Educação e contexto político - Às vésperas das eleições municipais, 14 dias após o impeachment da presidenta eleita Dilma Rousseff e com o país gerido por um governo ilegítimo, seria impossível não falar na conjuntura política do país que tem cada dia mais afetado diretamente a classe trabalhadora. “Este é um momento de reflexão para nós e importante do ponto de vista político, social e econômico. Nós vivemos um momento de desafios, mas também de grandes oportunidades. Nós estamos firmes no nosso objetivo de construir um país melhor. O importante é não desistir dos nossos sonhos, e falar de sonho e caminhada é falar de educação e o Programa Cisterna nas Escolas foi um sonho realizado para muitas famílias” destacou Carlos Humberto que também trouxe números sobre o fechamento de escolas rurais, que somam 38 mil unidades em cinco anos.

Os retrocessos não iniciaram agora e segundo Miguel Arroyo, mais do que nunca precisamos retomar ensinamentos e sermos mais radicais. “É hora de retomar Paulo Freire com toda radicalidade, pois os saberes dele são de experiências feitas. Precisamos pensar como Paulo Freire pode nos inspirar. Olhemos para Paulo Freire e para sua radicalidade política, mas olhemos também para a repolitização e radicalização política que vem dos movimentos do campo. Se alimentem troquem experiências, lutas e ideais”, disse.

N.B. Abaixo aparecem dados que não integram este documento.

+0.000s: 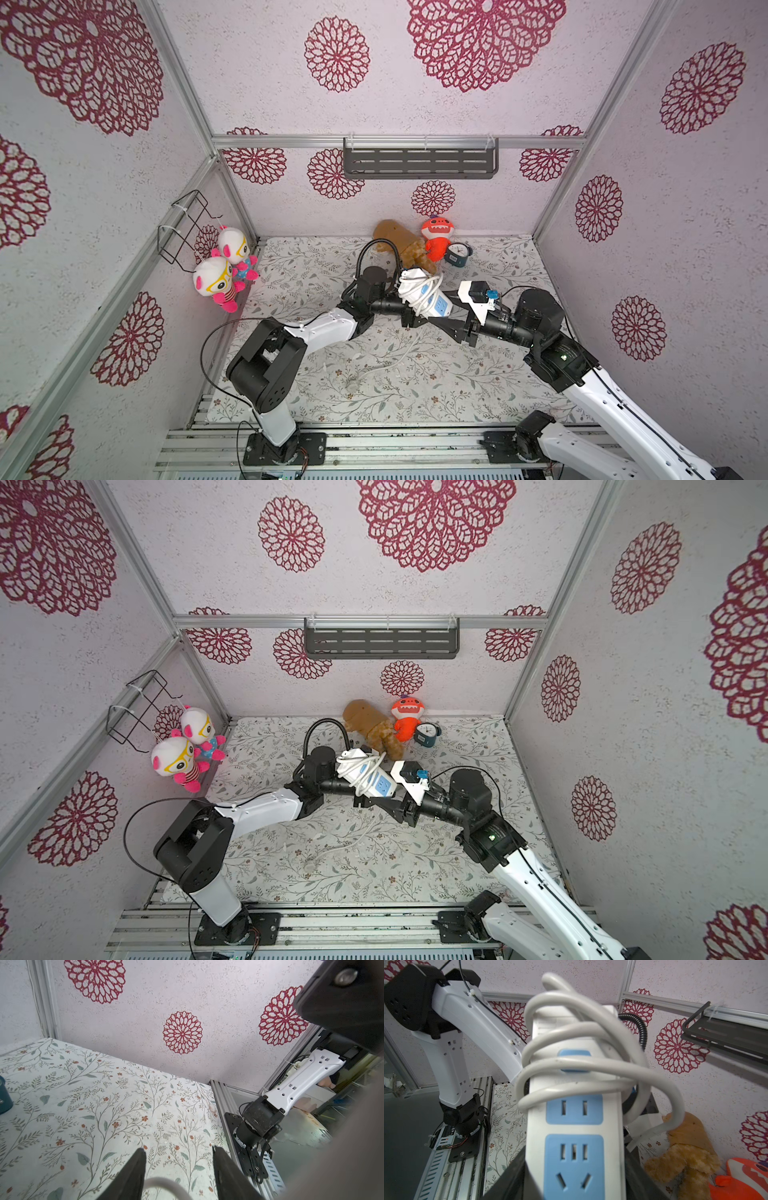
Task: Wrap the cord around the power strip
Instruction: Wrap the power cord around the power strip.
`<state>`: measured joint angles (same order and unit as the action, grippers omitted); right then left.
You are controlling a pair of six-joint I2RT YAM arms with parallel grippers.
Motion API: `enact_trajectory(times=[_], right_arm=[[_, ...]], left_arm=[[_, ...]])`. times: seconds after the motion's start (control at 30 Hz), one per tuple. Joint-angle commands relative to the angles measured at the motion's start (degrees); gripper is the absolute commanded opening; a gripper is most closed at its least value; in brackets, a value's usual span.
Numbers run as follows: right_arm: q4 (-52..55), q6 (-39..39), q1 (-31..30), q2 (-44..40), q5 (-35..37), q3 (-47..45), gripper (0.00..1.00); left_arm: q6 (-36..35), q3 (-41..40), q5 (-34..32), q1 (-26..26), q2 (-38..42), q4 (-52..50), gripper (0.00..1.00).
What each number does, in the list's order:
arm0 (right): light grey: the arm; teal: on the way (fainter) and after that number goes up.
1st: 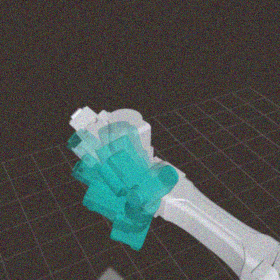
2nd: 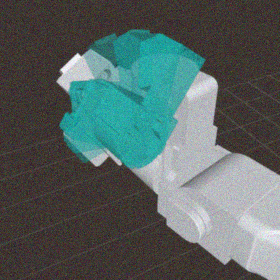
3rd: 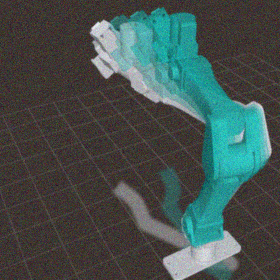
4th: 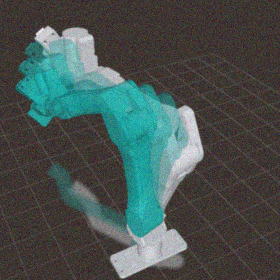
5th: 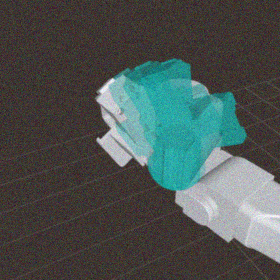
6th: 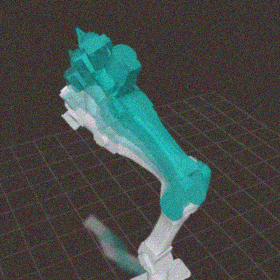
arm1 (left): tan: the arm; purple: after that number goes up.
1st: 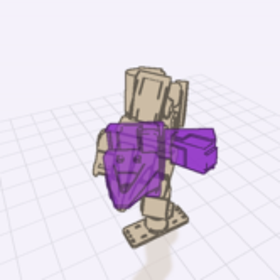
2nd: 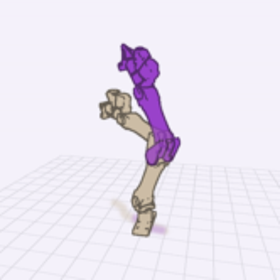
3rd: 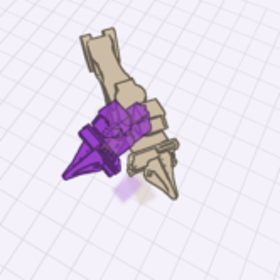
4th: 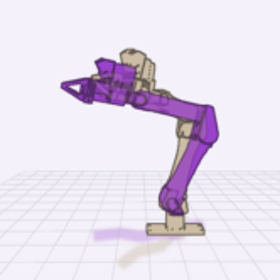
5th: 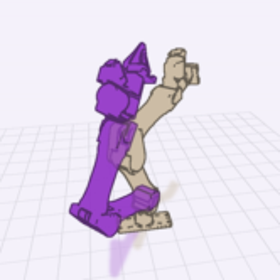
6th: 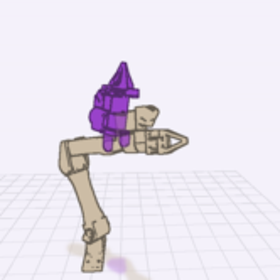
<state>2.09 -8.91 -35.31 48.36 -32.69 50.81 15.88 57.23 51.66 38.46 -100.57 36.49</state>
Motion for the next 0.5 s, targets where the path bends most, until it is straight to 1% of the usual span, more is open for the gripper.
enact_trajectory(times=[0.0,0.13,0.33,0.37,0.47], right_arm=[[-3.2,0.4,-0.2,-0.5,1.0,4.0,0.0],[-3.3,0.7,-0.2,0.2,2.1,5.0,0.0],[-0.5,-0.1,0.0,1.3,5.0,8.0,0.0],[-0.1,-0.3,0.1,1.5,5.4,8.4,0.0],[1.6,-1.1,0.5,1.6,6.5,9.5,0.0]], left_arm=[[10.0,-3.0,-3.6,2.1,-3.3,19.5,0.59],[11.0,-2.6,-6.5,3.6,-8.6,22.9,0.59],[11.3,-3.0,-10.2,4.2,-15.3,24.9,0.55],[11.0,-3.0,-10.4,4.2,-15.7,24.3,0.53],[9.7,-3.4,-11.0,4.3,-16.3,21.3,0.42]])
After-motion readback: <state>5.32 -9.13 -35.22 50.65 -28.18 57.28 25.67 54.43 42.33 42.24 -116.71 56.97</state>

Ele reforça o fato de ainda termos ações e políticas que não consideram o povo como sujeito de direitos. “A Constituição diz que o povo tem direito aos saberes elementares. Quais são os termos que nós usamos? Educação primária, educação fundamental, educação básica, salário básico, casa básica, saúde básica... é isso, enquanto não mudar o olhar sobre o povo, não mudará o sentido da educação nem muito menos as politicas de direitos”.

Encontro - O evento segue até esta quinta-feira, 15, e na programação haverá momentos de partilha de saberes, além de trabalhos em grupos baseados nos seguintes temas e experiências: Educação gênero e sexualidade; Escola Família Agrícola; Educação e agroecologia; Educação e povos tradicionais; Políticas públicas e educação; relação entre o direito à terra e a educação.